A characteristic case: a large company was implementing a CRM system through a well-known vendor. After 10 months — not a single working business process. The cause turned out to be not in the technology: requirements were gathered formally, architecture was drawn beautifully, but nobody figured out how the business actually works. The system was designed for an ideal process that didn’t exist in the company. My diagnosis took 10 days. We identified 3 critical processes out of 15, redesigned them, and launched the first module to production in 6 weeks.

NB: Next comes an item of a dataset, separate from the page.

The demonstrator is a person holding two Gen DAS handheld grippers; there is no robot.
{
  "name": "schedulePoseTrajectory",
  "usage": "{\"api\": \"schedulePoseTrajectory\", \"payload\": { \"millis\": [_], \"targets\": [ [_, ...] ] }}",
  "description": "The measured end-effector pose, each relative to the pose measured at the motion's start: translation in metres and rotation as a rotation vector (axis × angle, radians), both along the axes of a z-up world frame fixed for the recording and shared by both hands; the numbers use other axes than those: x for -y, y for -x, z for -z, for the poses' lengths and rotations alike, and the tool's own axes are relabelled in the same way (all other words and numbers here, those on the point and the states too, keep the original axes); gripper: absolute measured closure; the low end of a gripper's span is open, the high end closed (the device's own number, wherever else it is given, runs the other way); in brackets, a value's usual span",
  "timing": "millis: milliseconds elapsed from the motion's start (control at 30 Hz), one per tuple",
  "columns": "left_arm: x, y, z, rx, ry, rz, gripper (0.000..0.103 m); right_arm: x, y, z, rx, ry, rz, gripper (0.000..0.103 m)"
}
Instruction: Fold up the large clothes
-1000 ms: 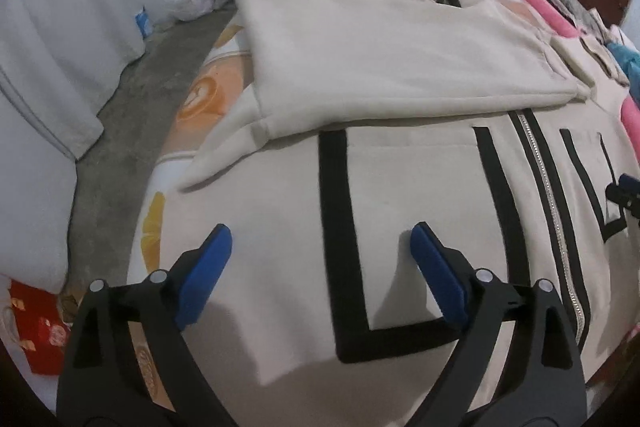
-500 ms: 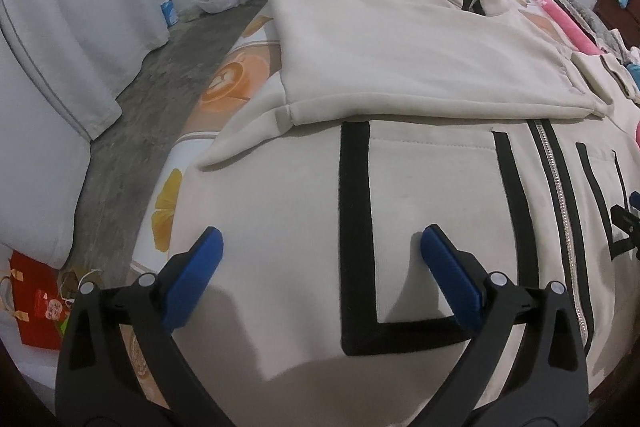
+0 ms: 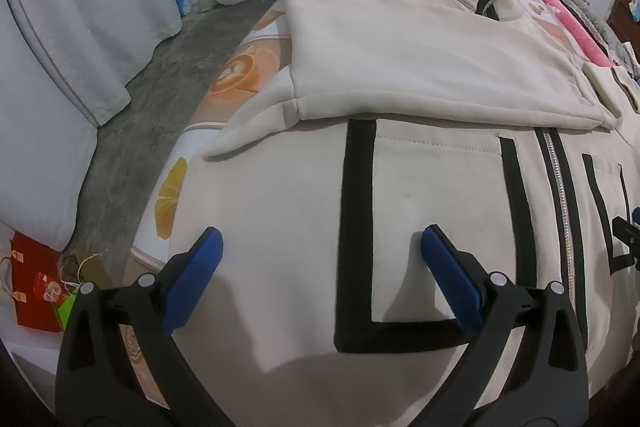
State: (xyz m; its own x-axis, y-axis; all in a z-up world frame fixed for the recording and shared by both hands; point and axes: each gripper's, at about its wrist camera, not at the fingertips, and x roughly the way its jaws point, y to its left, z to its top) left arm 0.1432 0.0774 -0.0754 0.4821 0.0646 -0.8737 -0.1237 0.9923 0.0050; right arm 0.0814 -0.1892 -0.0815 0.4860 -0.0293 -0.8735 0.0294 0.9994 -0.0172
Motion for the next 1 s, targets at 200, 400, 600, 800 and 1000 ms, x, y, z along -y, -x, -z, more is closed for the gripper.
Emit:
{"api": "schedulePoseTrajectory", "payload": {
  "millis": [200, 400, 600, 800, 1000],
  "targets": [
    [-0.0006, -0.0037, -0.0006, -0.009, 0.002, -0.025, 0.006, -0.0004, -0.0011, -0.0007, -0.005, 0.003, 0.011, 0.006],
    [-0.0003, -0.0055, -0.0006, -0.023, 0.003, -0.055, 0.006, 0.0001, -0.0034, -0.0011, -0.021, 0.001, 0.026, 0.006],
    [-0.0009, -0.0054, -0.0006, -0.023, 0.006, -0.070, 0.006, -0.0002, -0.0030, -0.0007, -0.020, 0.001, 0.030, 0.006],
    [-0.0014, -0.0056, -0.0008, -0.028, 0.006, -0.081, 0.006, 0.0004, -0.0030, -0.0007, -0.020, 0.000, 0.029, 0.006],
    [-0.0026, -0.0055, -0.0005, -0.025, 0.007, -0.082, 0.006, -0.0004, -0.0035, -0.0010, -0.018, 0.000, 0.029, 0.006]
  ]
}}
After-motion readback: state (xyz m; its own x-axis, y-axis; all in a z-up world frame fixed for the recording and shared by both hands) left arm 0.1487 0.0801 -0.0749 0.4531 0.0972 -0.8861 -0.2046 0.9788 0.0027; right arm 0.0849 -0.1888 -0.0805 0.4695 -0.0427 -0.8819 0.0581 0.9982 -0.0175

The root cause is almost never the technology. In 80% of cases it’s one of three things: unclear requirements, absence of an owner with authority to make decisions, or a gap between what the business wants and what the team is building. Diagnosis isn’t a code audit. It’s conversations with people: the client, the team, the users. It’s in these conversations that you see where and when the project went wrong.

Honesty is the main tool. I won’t say “we’ll fix everything” — I’ll say what can be saved, what needs rebuilding, and what should be thrown out. Sometimes the best advice is to stop the project and start over with the right foundation. That’s painful, but cheaper than another six months working in a dead end.

How It Should Work

A project should move in iterations with measurable results at each stage. If there are no results — you need to stop and investigate, not continue by inertia.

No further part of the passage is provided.